▶ [Problem requirements]: Transcribe the data underneath exactly, keeping every word in place.

▶ [Data provided]:
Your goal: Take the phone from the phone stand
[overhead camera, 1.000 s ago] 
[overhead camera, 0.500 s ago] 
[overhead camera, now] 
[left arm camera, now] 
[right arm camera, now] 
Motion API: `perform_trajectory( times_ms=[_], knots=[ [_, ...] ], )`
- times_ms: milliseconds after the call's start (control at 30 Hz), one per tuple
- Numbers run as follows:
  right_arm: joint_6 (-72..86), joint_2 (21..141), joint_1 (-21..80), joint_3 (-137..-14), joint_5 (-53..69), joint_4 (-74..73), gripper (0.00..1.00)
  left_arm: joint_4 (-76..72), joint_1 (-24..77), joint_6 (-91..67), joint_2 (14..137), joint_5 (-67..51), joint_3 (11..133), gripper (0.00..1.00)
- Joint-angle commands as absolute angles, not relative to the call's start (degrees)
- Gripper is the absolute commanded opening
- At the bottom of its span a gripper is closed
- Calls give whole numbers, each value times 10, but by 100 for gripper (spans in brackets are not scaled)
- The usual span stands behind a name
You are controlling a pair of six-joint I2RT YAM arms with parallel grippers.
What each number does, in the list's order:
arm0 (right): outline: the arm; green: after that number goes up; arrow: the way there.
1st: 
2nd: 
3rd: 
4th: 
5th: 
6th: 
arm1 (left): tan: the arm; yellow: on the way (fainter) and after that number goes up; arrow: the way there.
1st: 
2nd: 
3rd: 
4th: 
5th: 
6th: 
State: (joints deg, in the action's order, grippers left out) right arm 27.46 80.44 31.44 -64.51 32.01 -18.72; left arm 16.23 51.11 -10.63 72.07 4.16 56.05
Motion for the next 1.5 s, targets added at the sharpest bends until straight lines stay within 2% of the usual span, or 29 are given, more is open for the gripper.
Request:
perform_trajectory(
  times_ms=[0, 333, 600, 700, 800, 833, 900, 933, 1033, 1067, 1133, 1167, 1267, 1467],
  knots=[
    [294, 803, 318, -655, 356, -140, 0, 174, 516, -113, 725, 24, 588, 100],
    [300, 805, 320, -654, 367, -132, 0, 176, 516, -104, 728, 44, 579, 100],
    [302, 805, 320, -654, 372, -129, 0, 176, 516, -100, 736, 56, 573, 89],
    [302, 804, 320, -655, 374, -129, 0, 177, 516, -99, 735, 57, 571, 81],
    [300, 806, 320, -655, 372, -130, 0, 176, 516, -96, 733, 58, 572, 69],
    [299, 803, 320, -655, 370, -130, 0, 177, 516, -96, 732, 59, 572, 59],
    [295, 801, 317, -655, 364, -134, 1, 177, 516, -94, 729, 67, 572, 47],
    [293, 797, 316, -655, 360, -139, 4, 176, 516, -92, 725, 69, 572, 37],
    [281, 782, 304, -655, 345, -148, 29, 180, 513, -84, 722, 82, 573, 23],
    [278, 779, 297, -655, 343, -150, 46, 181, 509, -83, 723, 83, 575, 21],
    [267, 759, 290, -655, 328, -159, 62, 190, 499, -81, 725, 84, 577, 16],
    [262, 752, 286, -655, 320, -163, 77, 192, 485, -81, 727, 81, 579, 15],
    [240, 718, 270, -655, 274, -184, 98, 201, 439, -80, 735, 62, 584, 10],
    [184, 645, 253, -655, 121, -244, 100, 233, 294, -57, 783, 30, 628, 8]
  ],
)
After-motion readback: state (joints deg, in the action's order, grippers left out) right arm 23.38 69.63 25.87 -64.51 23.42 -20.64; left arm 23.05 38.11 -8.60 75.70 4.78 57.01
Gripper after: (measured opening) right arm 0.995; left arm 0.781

▶ [Answer to the problem]:
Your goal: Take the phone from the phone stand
[overhead camera, 1.000 s ago] 
[overhead camera, 0.500 s ago] 
[overhead camera, now] 
[left arm camera, now] 
[right arm camera, now] 
Motion API: `perform_trajectory( times_ms=[_], knots=[ [_, ...] ], )`
- times_ms: milliseconds after the call's start (control at 30 Hz), one per tuple
- Numbers run as follows:
  right_arm: joint_6 (-72..86), joint_2 (21..141), joint_1 (-21..80), joint_3 (-137..-14), joint_5 (-53..69), joint_4 (-74..73), gripper (0.00..1.00)
  left_arm: joint_4 (-76..72), joint_1 (-24..77), joint_6 (-91..67), joint_2 (14..137), joint_5 (-67..51), joint_3 (11..133), gripper (0.00..1.00)
- Joint-angle commands as absolute angles, not relative to the call's start (degrees)
- Gripper is the absolute commanded opening
- At the bottom of its span a gripper is closed
- Calls give whole numbers, each value times 10, but by 100 for gripper (spans in brackets are not scaled)
- The usual span stands behind a name
You are controlling a pair of six-joint I2RT YAM arms with parallel grippers.
What each number does, in the list's order:
arm0 (right): outline: the arm; green: after that number goes up; arrow: the way there.
1st: 
2nd: 
3rd: 
4th: 
5th: 
6th: 
arm1 (left): tan: the arm; yellow: on the way (fainter) and after that number goes up; arrow: the way there.
1st: 
2nd: 
3rd: 
4th: 
5th: 
6th: 
State: (joints deg, in the action's order, grippers left out) right arm 27.46 80.44 31.44 -64.51 32.01 -18.72; left arm 16.23 51.11 -10.63 72.07 4.16 56.05
Motion for the next 1.5 s, targets added at the sharpest bends until straight lines stay within 2% of the usual span, or 29 are given, more is open for the gripper.
Request:
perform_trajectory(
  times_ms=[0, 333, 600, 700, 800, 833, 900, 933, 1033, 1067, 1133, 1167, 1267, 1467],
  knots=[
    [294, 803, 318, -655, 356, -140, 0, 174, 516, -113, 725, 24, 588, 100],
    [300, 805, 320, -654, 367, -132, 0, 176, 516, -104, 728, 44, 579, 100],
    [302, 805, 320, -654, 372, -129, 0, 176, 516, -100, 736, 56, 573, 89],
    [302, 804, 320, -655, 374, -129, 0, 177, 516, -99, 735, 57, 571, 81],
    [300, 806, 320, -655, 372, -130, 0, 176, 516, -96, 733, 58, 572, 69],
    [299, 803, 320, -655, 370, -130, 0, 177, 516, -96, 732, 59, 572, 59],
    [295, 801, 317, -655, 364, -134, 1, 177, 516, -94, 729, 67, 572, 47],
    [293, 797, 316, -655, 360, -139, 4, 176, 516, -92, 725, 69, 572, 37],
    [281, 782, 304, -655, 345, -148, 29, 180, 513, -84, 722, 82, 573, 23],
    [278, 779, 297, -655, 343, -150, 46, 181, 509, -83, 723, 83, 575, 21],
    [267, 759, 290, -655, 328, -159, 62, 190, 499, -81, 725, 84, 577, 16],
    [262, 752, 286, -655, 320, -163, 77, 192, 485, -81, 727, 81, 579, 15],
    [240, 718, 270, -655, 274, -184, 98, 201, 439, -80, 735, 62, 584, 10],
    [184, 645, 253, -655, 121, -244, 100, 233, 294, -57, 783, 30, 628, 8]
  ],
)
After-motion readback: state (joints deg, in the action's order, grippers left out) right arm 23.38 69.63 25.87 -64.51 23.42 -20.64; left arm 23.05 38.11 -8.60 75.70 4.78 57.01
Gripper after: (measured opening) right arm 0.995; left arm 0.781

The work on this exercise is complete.